**Available records**
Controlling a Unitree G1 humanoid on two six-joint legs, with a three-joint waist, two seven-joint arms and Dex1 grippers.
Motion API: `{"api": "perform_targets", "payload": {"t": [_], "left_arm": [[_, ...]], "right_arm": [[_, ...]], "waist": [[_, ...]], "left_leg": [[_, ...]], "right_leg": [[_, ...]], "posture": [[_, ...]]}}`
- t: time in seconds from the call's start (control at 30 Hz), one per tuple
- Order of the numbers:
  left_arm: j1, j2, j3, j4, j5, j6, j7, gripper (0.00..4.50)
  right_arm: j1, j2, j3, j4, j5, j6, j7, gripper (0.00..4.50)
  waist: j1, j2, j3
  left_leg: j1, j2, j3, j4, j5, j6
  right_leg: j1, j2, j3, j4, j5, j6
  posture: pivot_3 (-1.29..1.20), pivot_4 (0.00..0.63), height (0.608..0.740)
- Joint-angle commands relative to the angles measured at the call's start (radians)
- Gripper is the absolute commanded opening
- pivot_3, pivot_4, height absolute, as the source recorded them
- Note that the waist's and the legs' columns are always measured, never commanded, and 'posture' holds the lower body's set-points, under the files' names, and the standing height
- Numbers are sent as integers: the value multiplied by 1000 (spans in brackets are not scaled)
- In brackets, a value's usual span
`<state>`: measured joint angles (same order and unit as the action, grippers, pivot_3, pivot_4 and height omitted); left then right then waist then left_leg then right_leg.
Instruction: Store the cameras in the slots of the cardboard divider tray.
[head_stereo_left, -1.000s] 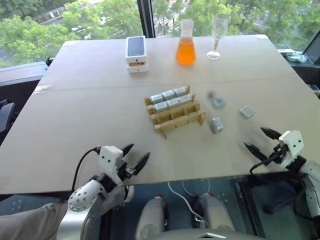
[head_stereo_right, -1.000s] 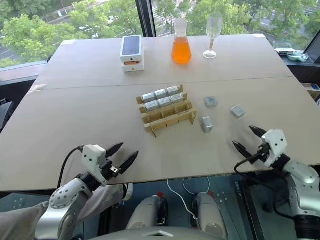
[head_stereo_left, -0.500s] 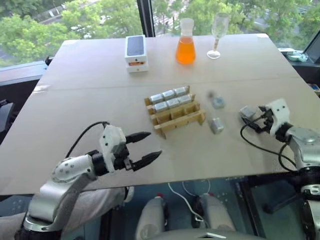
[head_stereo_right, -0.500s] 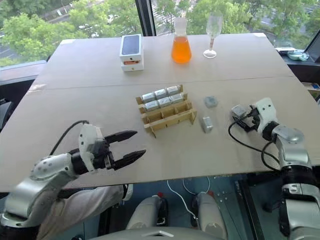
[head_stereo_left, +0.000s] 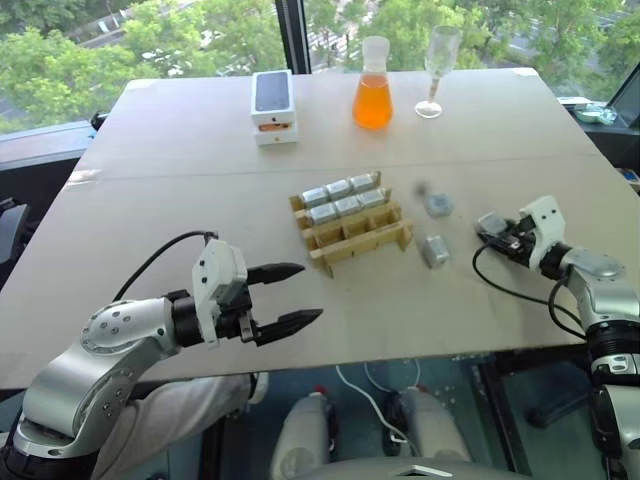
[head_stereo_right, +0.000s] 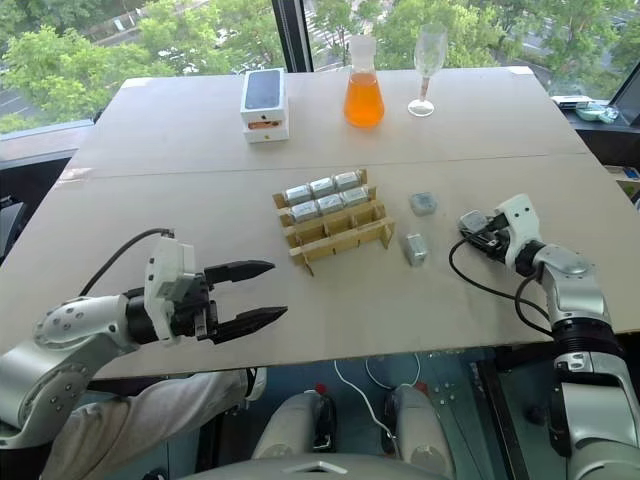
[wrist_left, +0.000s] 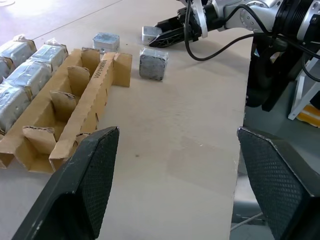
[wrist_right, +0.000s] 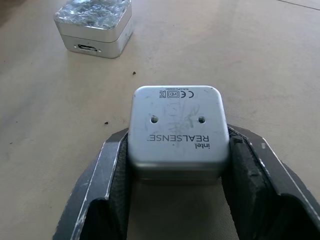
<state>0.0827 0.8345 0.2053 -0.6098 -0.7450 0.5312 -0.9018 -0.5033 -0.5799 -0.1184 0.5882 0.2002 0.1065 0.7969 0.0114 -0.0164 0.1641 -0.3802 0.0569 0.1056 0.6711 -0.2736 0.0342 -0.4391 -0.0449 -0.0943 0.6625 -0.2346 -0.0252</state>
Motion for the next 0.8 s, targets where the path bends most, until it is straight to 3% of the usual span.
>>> {"api": "perform_targets", "payload": {"t": [0.03, 0.13, 0.4, 0.63, 0.8], "left_arm": [[-54, -7, 9, 1, 4, 12, 41, 3890], [-115, -43, 2, 18, -14, 55, 114, 3890], [-363, -126, -68, 139, -52, 209, 225, 3890], [-584, -106, -125, 290, -170, 385, 78, 3890], [-729, -89, -235, 424, -85, 372, -60, 3890]], "right_arm": [[23, -20, 8, -82, -35, -141, 8, 1924], [49, -49, 61, -199, -90, -301, 56, 1924], [16, -44, 221, -576, -239, -456, 54, 1924], [-119, -30, 358, -508, -502, -747, -58, 1924], [-213, 18, 441, -421, -636, -920, -152, 1924]], "waist": [[1, 0, 0], [-2, 1, 1], [-3, 0, 2], [-1, -3, 4], [-1, -6, 5]], "left_leg": [[0, 0, 0, 0, 0, 0], [0, 0, 0, 0, 0, 0], [0, 1, 0, 0, 1, -1], [-1, 0, 0, 2, 1, -2], [-1, 0, 0, 2, 1, -2]], "right_leg": [[0, 0, 0, 0, 0, 0], [0, 0, 0, 0, 0, 1], [0, 1, 0, 1, -1, 2], [0, 0, 0, 0, -1, 1], [0, 0, 0, 0, 1, -2]], "posture": [[0, 150, 740], [0, 150, 740], [0, 150, 740], [0, 150, 740], [0, 150, 740]]}}
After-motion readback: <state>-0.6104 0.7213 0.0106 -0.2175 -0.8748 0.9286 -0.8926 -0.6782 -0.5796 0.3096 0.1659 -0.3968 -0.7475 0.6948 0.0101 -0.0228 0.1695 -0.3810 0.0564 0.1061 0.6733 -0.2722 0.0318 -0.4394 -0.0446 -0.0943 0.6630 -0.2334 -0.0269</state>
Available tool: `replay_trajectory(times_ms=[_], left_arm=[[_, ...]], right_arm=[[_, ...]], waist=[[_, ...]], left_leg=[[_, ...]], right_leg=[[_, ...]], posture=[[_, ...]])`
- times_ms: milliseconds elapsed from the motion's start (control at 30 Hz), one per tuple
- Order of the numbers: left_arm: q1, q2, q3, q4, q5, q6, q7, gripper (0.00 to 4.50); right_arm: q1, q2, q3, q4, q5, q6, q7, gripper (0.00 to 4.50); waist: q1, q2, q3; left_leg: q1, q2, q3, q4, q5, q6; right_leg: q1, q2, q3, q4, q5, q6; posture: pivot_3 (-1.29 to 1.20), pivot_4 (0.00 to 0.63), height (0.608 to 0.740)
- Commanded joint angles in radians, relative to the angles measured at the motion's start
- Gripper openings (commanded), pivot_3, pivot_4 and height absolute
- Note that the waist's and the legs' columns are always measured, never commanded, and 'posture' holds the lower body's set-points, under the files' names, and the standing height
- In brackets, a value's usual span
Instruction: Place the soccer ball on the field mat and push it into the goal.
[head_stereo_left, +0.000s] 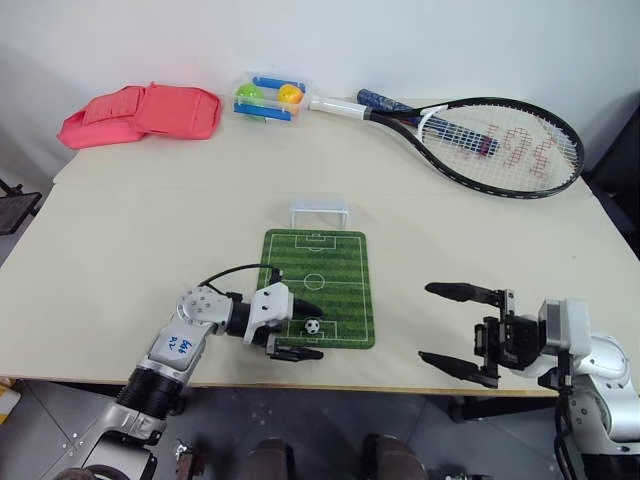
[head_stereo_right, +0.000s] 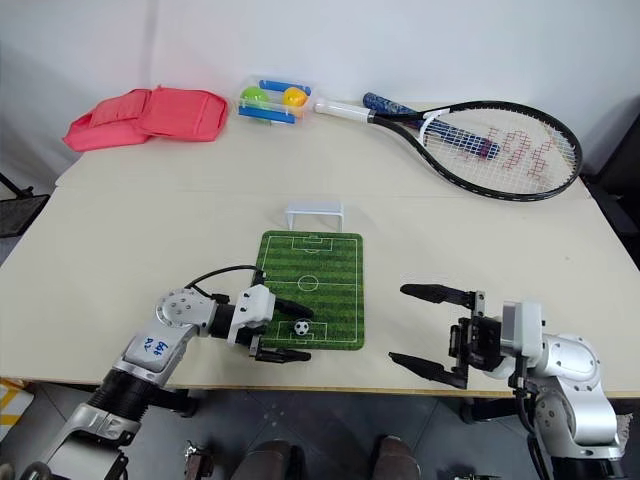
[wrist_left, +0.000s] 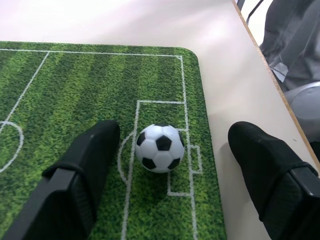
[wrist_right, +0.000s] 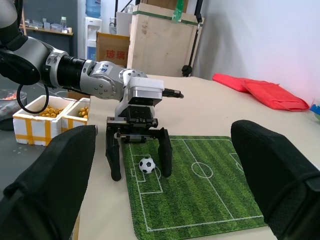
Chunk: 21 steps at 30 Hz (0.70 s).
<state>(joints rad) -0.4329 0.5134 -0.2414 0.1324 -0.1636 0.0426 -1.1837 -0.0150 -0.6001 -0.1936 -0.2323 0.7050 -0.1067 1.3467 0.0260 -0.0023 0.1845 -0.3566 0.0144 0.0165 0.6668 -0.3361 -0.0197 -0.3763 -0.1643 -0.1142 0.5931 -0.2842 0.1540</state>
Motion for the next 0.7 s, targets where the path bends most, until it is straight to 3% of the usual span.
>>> replay_trajectory(times_ms=[33,233,333,433,567,700], left_arm=[[-0.013,-0.011,0.037,-0.021,-0.056,-0.021,-0.014,4.04],[-0.001,-0.013,0.129,-0.097,-0.202,0.014,-0.043,4.04],[0.038,0.038,0.242,-0.198,-0.354,0.077,-0.081,4.04],[0.085,0.113,0.308,-0.250,-0.388,0.112,-0.092,4.04],[0.198,0.212,0.353,-0.275,-0.375,0.087,-0.150,3.15],[0.355,0.225,0.363,-0.270,-0.359,0.044,-0.173,1.85]], right_arm=[[-0.004,0.006,0.001,-0.016,0.008,0.000,-0.001,4.50],[0.003,0.003,0.001,-0.002,0.011,-0.004,0.012,4.50],[0.006,-0.004,-0.009,0.018,0.019,-0.007,0.032,4.50],[-0.006,-0.005,-0.021,0.053,0.019,-0.022,0.055,4.50],[-0.040,0.002,-0.026,0.108,0.009,-0.053,0.086,4.50],[-0.070,0.013,-0.020,0.183,-0.010,-0.101,0.133,4.50]], waist=[[0.000,0.000,0.000],[-0.001,0.000,0.000],[-0.002,0.000,0.000],[-0.007,0.000,0.000],[-0.008,0.001,0.000],[-0.004,0.002,0.001]], left_leg=[[0.000,0.000,0.000,0.000,0.000,0.000],[0.000,0.000,0.000,0.000,0.000,0.000],[0.000,0.000,0.000,0.000,0.000,0.000],[0.000,0.001,0.000,-0.001,0.000,0.000],[0.001,0.000,0.000,-0.001,0.000,0.000],[0.000,0.001,0.000,-0.001,-0.001,0.000]], right_leg=[[0.000,0.000,0.000,0.000,0.000,0.000],[0.000,0.000,0.000,0.000,0.000,0.000],[0.000,0.000,0.000,0.000,0.000,0.000],[0.000,0.000,0.000,0.000,0.000,0.000],[0.000,0.000,0.000,-0.001,0.000,0.000],[0.000,0.000,0.000,-0.001,0.000,0.000]], posture=[[0.00,0.150,0.740],[0.00,0.150,0.740],[0.00,0.150,0.740],[0.00,0.150,0.740],[0.00,0.150,0.740],[0.00,0.150,0.740]])
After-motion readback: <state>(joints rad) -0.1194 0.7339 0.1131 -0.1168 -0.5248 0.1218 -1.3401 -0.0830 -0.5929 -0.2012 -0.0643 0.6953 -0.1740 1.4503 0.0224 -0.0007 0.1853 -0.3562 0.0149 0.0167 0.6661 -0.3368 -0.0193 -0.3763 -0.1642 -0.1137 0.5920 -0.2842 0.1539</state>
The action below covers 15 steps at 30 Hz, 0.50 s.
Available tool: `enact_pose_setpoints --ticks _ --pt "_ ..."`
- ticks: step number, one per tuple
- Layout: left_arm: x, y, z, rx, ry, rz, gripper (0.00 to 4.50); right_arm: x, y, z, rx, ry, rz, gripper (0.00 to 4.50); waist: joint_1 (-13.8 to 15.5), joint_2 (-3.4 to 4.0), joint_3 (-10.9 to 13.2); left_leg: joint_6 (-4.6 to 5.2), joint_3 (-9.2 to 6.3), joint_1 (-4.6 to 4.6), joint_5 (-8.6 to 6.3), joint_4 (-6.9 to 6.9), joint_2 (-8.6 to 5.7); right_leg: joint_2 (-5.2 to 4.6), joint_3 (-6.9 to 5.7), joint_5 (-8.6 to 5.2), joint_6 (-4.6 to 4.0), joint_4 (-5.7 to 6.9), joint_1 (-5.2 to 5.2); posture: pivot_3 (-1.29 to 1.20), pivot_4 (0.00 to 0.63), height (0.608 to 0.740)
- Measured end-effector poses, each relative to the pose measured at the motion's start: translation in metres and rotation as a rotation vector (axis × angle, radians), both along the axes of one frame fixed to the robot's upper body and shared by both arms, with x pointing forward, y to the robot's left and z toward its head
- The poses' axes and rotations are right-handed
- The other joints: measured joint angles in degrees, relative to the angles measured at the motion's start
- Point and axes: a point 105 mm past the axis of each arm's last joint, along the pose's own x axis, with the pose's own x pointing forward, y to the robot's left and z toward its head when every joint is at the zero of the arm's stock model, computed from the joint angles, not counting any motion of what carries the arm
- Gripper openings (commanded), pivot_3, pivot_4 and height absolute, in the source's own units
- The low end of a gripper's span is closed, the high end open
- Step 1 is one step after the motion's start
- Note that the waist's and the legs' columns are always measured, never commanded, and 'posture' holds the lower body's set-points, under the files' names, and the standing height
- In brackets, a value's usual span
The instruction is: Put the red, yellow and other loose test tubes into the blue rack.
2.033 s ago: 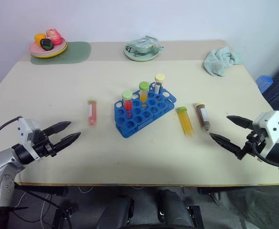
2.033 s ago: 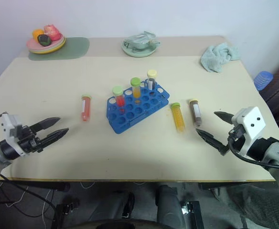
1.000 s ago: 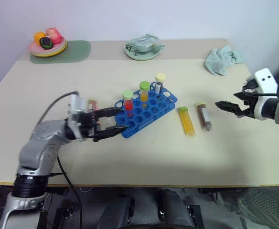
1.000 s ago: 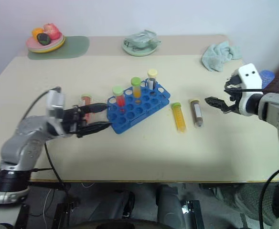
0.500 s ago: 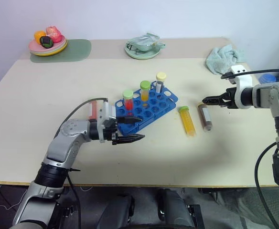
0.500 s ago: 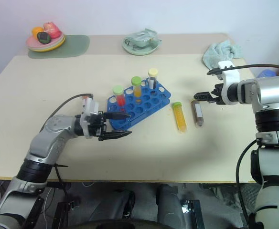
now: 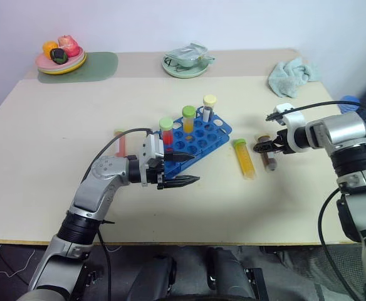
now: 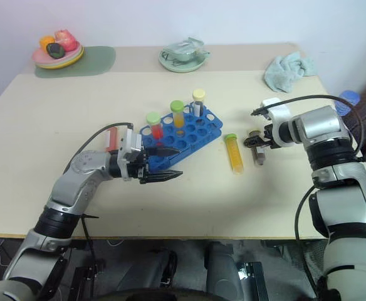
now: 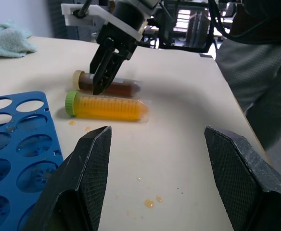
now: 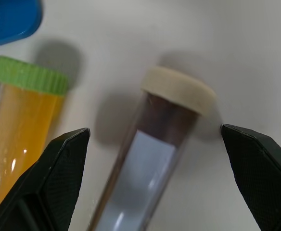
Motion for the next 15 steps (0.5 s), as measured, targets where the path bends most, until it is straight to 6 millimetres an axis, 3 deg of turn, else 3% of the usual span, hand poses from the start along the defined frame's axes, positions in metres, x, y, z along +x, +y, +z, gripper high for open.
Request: enact_pose_setpoints --ticks 4,7,12,13,15 --pt "-0.0004 -0.0004 0.0009 -0.002 -0.004 0.013 3.11 0.0057 0.0042 -0.0012 -0.033 -0.010 0.031 4.46 -0.02 0.00 0.00 0.00 0.00 0.00 0.00 0.01 0.00 0.00 0.00 0.00 0.00 0.02 0.00 0.00 0.150 0.740" --pt "-0.0020 -0.0009 0.0018 -0.002 -0.006 0.023 3.21 0.0079 0.0021 -0.0020 -0.053 -0.015 0.044 3.56 -0.09 0.00 0.00 0.00 0.01 0.01 0.00 0.03 0.00 0.01 0.01 0.01 0.00 0.03 0.00 0.00 0.150 0.740" --pt "-0.0030 0.0013 0.0000 0.013 0.008 0.042 3.21 0.0098 -0.0016 -0.0027 -0.092 -0.018 0.063 1.07 -0.19 0.00 0.00 -0.02 0.01 0.01 0.01 0.02 0.01 0.02 0.02 0.01 -0.01 0.06 -0.02 0.00 0.150 0.740" --pt "-0.0031 0.0020 0.0005 0.017 0.005 0.044 3.21 0.0099 -0.0013 -0.0026 -0.094 -0.019 0.068 0.81 -0.23 0.00 -0.01 -0.02 0.01 0.01 0.01 0.02 0.00 0.02 0.02 0.02 -0.01 0.06 -0.02 0.00 0.150 0.740" --pt "-0.0037 0.0024 0.0013 0.020 0.001 0.045 3.21 0.0096 -0.0004 -0.0024 -0.096 -0.017 0.081 0.81 -0.22 0.01 -0.01 -0.02 0.01 0.01 0.01 0.02 0.01 0.02 0.02 0.02 -0.01 0.06 -0.02 0.00 0.150 0.740"
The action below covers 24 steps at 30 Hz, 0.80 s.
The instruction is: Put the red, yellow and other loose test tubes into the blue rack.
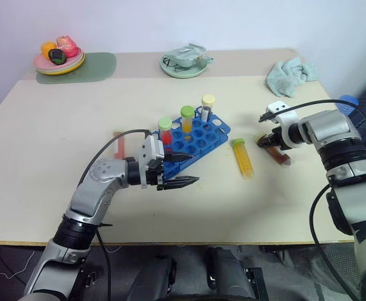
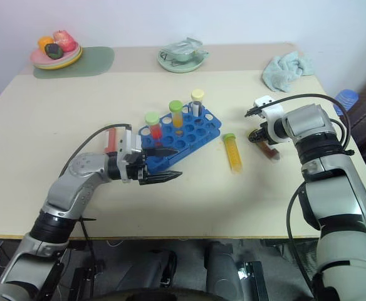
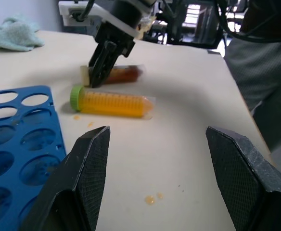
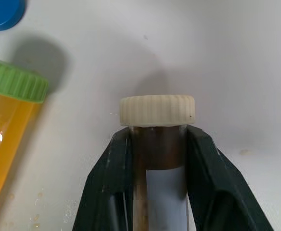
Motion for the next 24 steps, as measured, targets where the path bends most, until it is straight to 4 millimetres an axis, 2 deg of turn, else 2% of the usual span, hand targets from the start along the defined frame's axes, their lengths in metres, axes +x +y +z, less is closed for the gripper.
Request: enact_pose_setpoints --ticks 7,11,16,19,24 --pt "0.001 0.002 -0.001 0.011 0.013 0.013 3.21 -0.005 0.015 0.001 0.000 -0.013 0.104 0.81 -0.01 0.00 0.00 -0.01 0.00 -0.03 0.00 0.00 0.00 0.00 0.01 0.00 0.00 0.02 -0.05 0.00 0.150 0.740" --pt "0.003 0.003 0.000 0.003 0.008 0.034 3.21 -0.018 0.034 0.015 0.062 -0.099 0.229 0.81 0.26 0.00 0.00 0.00 0.00 -0.11 0.00 -0.02 0.00 0.00 0.01 0.00 0.00 0.02 -0.16 0.00 0.150 0.740" --pt "0.011 -0.001 0.010 -0.085 -0.024 0.109 3.21 -0.039 0.078 0.049 0.214 -0.333 0.401 0.81 0.29 -0.02 -0.01 -0.01 0.01 -0.12 0.00 0.05 0.00 0.00 0.02 0.04 0.03 0.03 -0.13 0.00 0.150 0.740" --pt "0.013 -0.003 0.014 -0.125 -0.029 0.154 3.21 -0.043 0.105 0.064 0.403 -0.502 0.393 0.81 0.09 -0.04 -0.02 -0.08 0.03 -0.06 0.05 0.01 0.02 0.04 0.08 0.08 -0.01 0.07 -0.12 0.00 0.150 0.740" --pt "0.018 0.006 0.025 -0.195 -0.043 0.248 3.21 -0.043 0.126 0.075 0.587 -0.736 0.344 0.81 0.19 -0.03 -0.03 -0.09 0.04 -0.04 0.06 0.03 0.01 0.06 0.09 0.09 -0.02 0.10 -0.13 0.00 0.150 0.740"
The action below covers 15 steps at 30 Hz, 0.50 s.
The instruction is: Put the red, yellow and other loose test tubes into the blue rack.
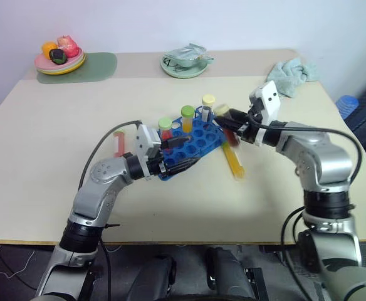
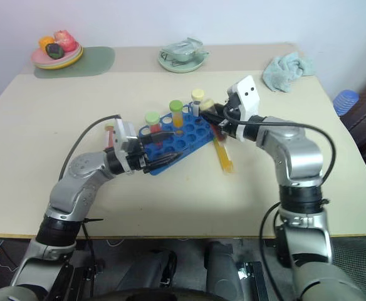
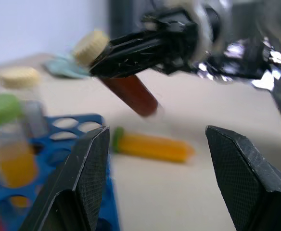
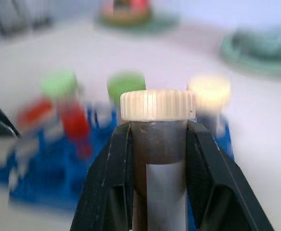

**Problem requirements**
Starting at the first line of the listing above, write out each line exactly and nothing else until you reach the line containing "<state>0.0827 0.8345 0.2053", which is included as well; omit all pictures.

**Response area**
Controlling a Unitree G1 humanoid on two six-joint legs, with a three-joint waist, two seven-joint arms and Dex1 grippers.
Motion API: `{"api": "perform_targets", "payload": {"t": [_], "left_arm": [[_, ...]], "right_arm": [[_, ...]], "waist": [[_, ...]], "left_leg": [[_, ...]], "right_leg": [[_, ...]], "posture": [[_, ...]]}}`
- t: time in seconds from the call's start (control at 30 Hz), one per tuple
- Order of the numbers:
  left_arm: j1, j2, j3, j4, j5, j6, j7, gripper (0.00..4.50)
  right_arm: j1, j2, j3, j4, j5, j6, j7, gripper (0.00..4.50)
  waist: j1, j2, j3
  left_leg: j1, j2, j3, j4, j5, j6
  right_leg: j1, j2, j3, j4, j5, j6
  posture: pivot_3 (-1.29..1.20), pivot_4 (0.00..0.63), height (0.608..0.740)
- Joint-angle commands relative to the angles measured at the call's start (radians)
- Gripper is the absolute commanded opening
- pivot_3, pivot_4, height absolute, as the source recorded them
- Note that the waist's and the legs' columns are always measured, never commanded, and 'posture' holds the lower body's set-points, under the files' names, and the standing height
- Numbers are sent as integers: the value multiplied by 1000 (spans in brackets are not scaled)
- In brackets, a value's usual span
`<state>`: measured joint angles (same order and unit as the action, grippers, pivot_3, pivot_4 and height omitted); left then right then waist then left_leg then right_leg.
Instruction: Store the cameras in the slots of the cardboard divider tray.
[head_stereo_left, -1.000s] 
[head_stereo_right, -1.000s] 
[head_stereo_left, -0.500s] 
[head_stereo_right, -0.500s] 
[head_stereo_left, +0.000s] 
[head_stereo_right, +0.000s] 
[wrist_left, +0.000s] 
[wrist_right, +0.000s] 
<state>0.0827 0.8345 0.2053 -0.6098 -0.7450 0.5312 -0.9018 -0.5033 -0.5799 -0.1184 0.5882 0.2002 0.1065 0.7969 0.0114 -0.0164 0.1641 -0.3802 0.0569 0.1056 0.6711 -0.2736 0.0342 -0.4391 -0.0449 -0.0943 0.6625 -0.2346 -0.0252</state>

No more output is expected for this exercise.